BRIEF: Nothing outside the lines below from the one containing "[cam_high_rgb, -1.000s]" through the one containing "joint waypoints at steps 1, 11" is to be printed; print those exactly, ends included, and drop the pictures.

▽

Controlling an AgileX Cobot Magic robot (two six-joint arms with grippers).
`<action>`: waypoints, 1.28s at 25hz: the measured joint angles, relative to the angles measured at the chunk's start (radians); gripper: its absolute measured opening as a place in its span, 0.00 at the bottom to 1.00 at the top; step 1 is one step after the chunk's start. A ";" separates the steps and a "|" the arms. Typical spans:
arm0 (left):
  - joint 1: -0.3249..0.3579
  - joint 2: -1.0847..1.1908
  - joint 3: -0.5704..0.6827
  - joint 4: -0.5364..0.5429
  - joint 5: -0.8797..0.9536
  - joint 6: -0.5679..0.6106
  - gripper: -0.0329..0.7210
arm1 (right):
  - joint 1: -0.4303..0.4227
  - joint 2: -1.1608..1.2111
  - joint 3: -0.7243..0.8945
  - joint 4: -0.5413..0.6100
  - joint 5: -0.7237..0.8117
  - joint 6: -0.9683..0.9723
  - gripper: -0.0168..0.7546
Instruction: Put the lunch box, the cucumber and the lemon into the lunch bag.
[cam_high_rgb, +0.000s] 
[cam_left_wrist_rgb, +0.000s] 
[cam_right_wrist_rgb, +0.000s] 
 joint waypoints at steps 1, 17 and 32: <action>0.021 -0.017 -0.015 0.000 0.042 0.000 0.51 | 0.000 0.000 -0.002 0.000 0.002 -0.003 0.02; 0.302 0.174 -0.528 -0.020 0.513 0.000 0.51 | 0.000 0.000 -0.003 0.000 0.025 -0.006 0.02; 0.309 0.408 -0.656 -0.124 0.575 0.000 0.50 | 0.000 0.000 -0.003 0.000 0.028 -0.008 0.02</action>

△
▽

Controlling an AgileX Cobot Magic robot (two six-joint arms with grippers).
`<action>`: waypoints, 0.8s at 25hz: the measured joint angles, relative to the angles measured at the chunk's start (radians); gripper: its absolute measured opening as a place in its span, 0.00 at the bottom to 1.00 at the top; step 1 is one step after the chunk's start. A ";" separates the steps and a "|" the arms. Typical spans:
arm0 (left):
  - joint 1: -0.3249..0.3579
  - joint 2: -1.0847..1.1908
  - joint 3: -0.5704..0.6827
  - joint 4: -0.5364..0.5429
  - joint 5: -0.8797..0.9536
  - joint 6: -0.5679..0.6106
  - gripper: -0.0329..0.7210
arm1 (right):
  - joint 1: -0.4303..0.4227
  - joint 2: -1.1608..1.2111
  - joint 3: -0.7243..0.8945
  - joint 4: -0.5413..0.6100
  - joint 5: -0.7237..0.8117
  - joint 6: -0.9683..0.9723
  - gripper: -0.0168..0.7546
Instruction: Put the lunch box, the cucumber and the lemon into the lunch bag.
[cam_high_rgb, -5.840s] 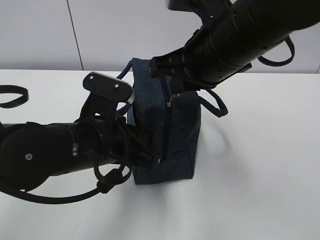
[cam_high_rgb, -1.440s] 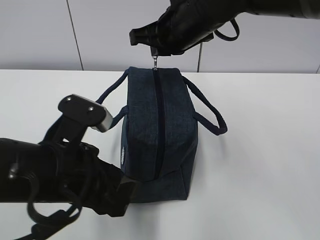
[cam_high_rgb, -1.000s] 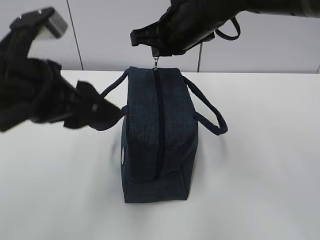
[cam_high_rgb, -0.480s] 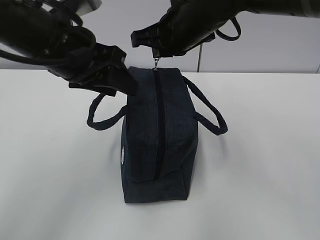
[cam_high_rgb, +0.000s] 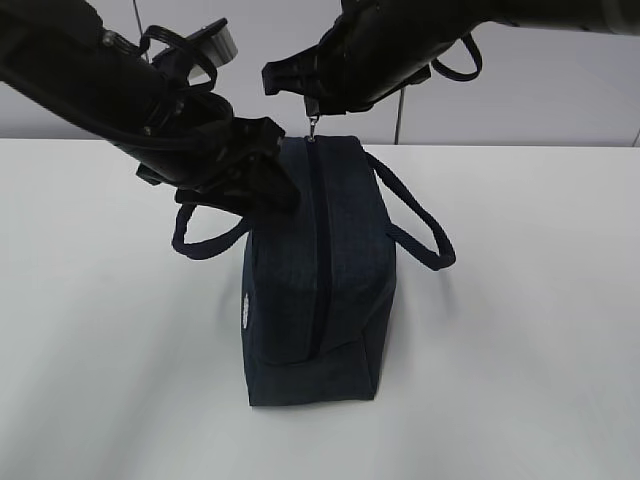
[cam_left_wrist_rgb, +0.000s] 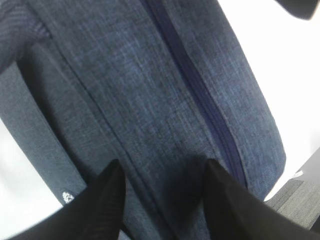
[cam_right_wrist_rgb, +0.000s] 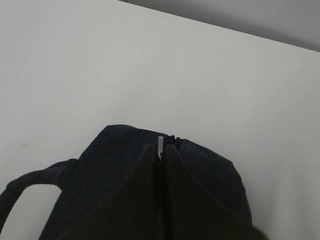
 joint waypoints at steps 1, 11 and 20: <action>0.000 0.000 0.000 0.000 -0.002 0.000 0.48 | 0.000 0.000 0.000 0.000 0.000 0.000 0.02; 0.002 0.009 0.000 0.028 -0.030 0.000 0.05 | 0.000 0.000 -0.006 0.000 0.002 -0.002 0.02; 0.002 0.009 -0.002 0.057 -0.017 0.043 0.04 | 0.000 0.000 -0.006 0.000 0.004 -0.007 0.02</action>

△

OUTPUT BELOW:
[cam_high_rgb, -1.000s] 
[cam_high_rgb, -0.480s] 
[cam_high_rgb, +0.000s] 
[cam_left_wrist_rgb, +0.000s] 
[cam_right_wrist_rgb, +0.000s] 
 joint waypoints at steps 1, 11 and 20: <action>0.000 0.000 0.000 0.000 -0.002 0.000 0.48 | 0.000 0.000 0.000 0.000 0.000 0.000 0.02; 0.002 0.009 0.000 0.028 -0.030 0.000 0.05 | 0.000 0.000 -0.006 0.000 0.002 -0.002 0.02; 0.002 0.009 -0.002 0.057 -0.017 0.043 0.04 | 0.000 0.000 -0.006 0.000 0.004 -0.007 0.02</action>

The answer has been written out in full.